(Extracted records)

......

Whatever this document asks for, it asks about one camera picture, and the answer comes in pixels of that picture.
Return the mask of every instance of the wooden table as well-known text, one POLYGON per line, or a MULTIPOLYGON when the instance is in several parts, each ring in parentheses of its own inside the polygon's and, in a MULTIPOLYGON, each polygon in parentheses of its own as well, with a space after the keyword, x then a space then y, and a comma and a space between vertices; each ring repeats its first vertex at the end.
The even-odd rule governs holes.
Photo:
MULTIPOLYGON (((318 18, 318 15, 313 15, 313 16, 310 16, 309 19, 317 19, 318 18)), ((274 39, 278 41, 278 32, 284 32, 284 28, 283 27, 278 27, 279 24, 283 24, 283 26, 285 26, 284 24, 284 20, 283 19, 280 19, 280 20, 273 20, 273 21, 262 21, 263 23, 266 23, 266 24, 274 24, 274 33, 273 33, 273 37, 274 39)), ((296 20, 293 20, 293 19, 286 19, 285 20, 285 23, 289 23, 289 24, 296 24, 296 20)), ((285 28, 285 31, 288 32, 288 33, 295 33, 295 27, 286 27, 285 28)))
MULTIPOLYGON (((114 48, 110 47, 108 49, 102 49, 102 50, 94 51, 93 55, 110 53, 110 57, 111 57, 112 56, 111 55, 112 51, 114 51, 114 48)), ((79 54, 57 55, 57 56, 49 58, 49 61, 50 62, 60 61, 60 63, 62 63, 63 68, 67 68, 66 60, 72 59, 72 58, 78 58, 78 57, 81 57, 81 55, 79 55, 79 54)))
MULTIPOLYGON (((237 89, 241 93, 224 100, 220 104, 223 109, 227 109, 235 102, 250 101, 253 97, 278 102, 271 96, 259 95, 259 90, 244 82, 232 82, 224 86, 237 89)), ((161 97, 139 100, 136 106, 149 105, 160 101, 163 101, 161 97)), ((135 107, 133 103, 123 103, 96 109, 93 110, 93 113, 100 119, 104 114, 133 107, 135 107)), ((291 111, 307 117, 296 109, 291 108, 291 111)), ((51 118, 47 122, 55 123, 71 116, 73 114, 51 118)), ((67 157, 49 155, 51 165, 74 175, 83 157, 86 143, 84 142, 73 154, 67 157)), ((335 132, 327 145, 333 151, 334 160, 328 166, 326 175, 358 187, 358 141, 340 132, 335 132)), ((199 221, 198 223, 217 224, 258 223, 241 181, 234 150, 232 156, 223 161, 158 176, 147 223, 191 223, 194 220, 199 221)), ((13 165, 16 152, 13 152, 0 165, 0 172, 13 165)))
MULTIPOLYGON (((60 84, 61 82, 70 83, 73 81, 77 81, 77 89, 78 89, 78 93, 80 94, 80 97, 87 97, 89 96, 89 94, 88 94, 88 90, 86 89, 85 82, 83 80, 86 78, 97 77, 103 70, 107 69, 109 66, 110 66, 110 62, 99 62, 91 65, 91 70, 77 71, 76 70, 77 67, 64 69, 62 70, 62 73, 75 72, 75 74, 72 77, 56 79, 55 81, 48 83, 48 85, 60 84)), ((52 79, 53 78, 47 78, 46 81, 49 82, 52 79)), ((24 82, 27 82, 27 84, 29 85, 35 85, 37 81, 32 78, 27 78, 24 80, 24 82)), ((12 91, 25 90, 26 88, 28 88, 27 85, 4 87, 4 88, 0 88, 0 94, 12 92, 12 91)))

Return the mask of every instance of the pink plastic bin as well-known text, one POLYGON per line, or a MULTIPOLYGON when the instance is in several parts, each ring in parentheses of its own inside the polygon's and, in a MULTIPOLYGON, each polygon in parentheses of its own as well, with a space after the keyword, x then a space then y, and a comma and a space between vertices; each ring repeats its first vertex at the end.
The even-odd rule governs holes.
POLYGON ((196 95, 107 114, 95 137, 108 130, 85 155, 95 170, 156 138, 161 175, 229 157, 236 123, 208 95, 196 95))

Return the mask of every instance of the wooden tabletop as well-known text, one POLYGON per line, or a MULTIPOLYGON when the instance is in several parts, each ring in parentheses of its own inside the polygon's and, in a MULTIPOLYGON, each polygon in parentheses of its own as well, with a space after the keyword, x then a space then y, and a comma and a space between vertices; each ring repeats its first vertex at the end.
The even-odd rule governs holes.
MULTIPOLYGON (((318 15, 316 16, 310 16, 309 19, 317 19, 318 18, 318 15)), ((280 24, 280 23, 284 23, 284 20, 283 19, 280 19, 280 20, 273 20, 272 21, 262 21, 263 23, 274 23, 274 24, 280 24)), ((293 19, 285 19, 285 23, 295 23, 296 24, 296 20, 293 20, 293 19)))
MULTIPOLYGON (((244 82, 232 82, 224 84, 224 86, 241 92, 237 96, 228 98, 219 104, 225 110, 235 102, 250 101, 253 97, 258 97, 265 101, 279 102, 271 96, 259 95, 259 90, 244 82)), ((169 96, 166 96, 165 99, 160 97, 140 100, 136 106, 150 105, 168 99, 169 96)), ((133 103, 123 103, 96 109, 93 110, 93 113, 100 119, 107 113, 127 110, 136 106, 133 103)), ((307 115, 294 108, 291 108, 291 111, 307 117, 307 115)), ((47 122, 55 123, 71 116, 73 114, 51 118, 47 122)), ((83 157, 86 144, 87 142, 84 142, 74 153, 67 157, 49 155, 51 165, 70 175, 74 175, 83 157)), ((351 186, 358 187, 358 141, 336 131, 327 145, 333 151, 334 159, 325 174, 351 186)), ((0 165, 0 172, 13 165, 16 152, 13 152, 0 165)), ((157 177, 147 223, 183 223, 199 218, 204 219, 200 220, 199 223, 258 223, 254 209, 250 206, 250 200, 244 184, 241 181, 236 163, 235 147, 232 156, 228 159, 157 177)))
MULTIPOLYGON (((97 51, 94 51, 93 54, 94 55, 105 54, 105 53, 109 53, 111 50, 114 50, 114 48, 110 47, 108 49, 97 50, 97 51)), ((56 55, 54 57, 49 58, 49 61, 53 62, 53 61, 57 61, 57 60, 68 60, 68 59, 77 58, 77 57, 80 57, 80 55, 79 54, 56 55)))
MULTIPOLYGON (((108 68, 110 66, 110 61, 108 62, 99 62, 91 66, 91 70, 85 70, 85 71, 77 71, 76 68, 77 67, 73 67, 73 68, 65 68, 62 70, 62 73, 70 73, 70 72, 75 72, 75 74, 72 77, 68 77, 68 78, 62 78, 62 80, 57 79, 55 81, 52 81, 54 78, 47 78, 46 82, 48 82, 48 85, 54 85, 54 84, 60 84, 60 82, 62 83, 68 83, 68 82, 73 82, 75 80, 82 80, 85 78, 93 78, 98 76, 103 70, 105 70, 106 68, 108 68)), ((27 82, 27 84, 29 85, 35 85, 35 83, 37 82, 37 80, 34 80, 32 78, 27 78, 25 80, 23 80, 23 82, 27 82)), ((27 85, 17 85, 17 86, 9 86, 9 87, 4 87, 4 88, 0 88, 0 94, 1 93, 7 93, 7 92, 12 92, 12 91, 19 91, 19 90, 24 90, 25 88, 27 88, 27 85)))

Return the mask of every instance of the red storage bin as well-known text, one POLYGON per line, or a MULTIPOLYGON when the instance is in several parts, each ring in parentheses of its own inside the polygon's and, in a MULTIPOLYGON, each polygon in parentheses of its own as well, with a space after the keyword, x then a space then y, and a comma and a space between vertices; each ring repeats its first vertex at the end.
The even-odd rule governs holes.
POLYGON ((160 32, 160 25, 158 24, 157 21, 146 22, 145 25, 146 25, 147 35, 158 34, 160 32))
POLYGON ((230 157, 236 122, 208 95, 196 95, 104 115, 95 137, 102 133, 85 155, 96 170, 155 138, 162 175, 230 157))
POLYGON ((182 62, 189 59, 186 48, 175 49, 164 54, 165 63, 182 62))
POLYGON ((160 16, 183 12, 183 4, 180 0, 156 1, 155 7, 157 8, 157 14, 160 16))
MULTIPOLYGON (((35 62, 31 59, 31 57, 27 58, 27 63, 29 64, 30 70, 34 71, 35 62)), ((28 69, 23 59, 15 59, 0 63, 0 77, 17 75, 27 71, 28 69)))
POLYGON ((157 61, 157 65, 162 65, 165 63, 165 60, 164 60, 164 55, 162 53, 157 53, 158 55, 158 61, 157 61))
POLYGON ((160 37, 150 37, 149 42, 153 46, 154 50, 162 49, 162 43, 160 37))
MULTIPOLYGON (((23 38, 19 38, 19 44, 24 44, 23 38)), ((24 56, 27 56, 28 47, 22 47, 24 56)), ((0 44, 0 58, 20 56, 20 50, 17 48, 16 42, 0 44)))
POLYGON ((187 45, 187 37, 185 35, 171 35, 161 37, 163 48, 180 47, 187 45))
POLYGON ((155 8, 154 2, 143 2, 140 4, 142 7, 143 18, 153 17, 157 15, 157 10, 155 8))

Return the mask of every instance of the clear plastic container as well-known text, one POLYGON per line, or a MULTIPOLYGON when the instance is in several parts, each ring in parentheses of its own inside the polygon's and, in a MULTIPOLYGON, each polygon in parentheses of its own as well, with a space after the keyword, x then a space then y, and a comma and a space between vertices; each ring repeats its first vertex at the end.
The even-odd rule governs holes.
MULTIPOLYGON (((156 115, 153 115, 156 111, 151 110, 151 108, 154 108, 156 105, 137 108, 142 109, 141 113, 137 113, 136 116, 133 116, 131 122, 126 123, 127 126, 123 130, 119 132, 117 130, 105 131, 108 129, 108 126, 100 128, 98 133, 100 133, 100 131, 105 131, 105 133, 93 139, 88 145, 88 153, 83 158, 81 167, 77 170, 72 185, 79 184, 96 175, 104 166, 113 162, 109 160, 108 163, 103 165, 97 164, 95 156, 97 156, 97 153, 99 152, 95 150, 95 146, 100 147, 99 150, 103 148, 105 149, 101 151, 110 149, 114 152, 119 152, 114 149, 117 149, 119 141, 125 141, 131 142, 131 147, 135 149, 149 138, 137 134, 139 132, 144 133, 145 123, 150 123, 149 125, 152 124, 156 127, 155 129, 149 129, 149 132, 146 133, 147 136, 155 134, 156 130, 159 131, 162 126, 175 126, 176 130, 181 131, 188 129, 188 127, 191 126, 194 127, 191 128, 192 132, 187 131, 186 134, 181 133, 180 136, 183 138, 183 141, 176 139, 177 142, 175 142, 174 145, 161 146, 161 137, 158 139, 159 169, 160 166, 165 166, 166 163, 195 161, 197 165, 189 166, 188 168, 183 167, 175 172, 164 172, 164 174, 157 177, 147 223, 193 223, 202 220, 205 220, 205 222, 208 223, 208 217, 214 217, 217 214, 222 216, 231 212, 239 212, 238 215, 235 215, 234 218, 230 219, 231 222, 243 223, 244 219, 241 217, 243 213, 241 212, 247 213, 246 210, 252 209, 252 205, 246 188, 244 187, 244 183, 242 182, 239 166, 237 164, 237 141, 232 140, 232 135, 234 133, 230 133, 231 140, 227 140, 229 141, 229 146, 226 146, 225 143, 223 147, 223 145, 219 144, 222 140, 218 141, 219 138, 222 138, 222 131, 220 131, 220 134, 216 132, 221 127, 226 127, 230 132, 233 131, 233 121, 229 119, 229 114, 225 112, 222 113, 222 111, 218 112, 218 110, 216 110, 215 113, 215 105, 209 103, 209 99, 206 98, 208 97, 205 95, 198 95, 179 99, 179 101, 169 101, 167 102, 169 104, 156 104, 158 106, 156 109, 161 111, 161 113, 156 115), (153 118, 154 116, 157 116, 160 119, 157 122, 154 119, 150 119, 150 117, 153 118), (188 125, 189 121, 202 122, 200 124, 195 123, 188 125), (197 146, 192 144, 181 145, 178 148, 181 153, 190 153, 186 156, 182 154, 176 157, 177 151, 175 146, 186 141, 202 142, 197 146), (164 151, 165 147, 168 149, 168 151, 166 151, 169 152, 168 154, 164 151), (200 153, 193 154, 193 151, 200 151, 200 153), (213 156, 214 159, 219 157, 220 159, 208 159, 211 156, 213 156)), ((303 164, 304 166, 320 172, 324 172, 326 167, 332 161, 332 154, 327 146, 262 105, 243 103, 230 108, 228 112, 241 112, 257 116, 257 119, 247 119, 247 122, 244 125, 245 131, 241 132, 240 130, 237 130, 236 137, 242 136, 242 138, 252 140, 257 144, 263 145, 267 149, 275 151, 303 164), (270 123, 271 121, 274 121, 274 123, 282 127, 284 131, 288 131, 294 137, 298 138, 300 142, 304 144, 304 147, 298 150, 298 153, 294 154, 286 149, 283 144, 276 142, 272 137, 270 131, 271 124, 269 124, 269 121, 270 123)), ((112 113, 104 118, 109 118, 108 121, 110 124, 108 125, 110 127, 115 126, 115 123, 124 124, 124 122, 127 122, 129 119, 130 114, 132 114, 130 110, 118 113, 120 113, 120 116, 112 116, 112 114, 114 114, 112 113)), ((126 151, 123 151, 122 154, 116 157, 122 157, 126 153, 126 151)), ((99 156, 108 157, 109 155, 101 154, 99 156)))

......

(THE TASK) Above are some records. Copy each of their lines that holds the string "wooden".

(REPLY TO THE TASK)
Return the mask of every instance of the wooden table as well-known text, one POLYGON per line, or a MULTIPOLYGON when the instance is in several parts, each ring in parentheses of its own inside the polygon's and, in a MULTIPOLYGON, each polygon in parentheses of its own as well, with a space after the keyword, x then a space then y, and a comma and a space between vertices; each ring repeats its first vertex at the end.
Return the mask of every instance of the wooden tabletop as well-known text, one POLYGON per line, or a MULTIPOLYGON when the instance is in several parts, each ring in parentheses of its own inside the polygon's and, in a MULTIPOLYGON, each polygon in parentheses of its own as well, with a space after the keyword, x then a space then y, and a comma and a space between vertices; each ring repeats its first vertex at the end.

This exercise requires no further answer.